**DATASET CONTENT:**
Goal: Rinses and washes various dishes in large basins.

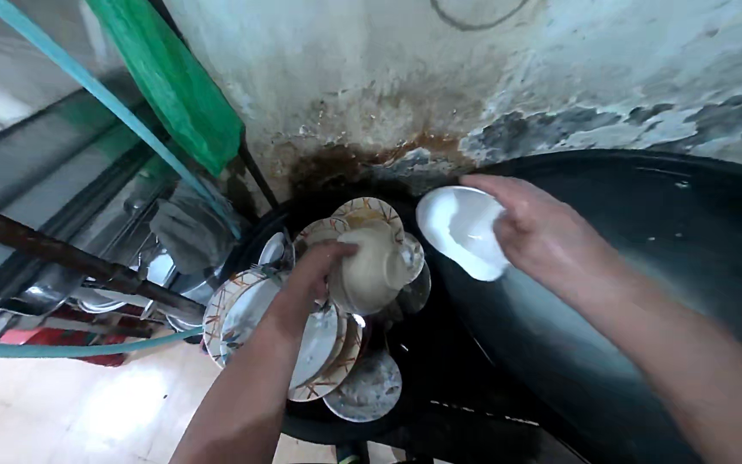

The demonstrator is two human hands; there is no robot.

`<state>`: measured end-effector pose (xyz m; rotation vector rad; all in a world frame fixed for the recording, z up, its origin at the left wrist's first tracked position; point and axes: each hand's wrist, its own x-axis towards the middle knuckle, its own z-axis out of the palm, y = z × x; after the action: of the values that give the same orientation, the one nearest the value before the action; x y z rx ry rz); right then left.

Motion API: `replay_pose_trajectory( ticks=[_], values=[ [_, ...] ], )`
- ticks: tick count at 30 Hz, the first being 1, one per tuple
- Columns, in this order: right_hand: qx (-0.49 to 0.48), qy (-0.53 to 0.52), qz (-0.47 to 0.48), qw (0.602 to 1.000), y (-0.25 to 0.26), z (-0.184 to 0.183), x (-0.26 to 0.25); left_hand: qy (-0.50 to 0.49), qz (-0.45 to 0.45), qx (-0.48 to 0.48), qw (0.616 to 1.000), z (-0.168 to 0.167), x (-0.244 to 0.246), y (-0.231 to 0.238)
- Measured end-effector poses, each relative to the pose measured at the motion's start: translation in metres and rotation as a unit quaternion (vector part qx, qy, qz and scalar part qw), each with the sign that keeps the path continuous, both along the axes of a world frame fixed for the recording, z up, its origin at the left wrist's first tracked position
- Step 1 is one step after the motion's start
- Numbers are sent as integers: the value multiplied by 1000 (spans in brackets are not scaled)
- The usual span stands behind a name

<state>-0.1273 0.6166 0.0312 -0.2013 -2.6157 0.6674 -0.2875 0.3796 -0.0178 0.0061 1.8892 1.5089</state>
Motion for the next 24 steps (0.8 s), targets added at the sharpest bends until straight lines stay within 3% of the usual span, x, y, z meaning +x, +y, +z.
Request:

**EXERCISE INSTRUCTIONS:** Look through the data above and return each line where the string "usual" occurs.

**RESULT OF THE TASK:**
- The usual span stands behind a name
Motion for the next 24 steps (0.8 s), targets added at the sharpest bends until straight lines stay within 3% of the usual span, x, y, z meaning +x, +y, +z.

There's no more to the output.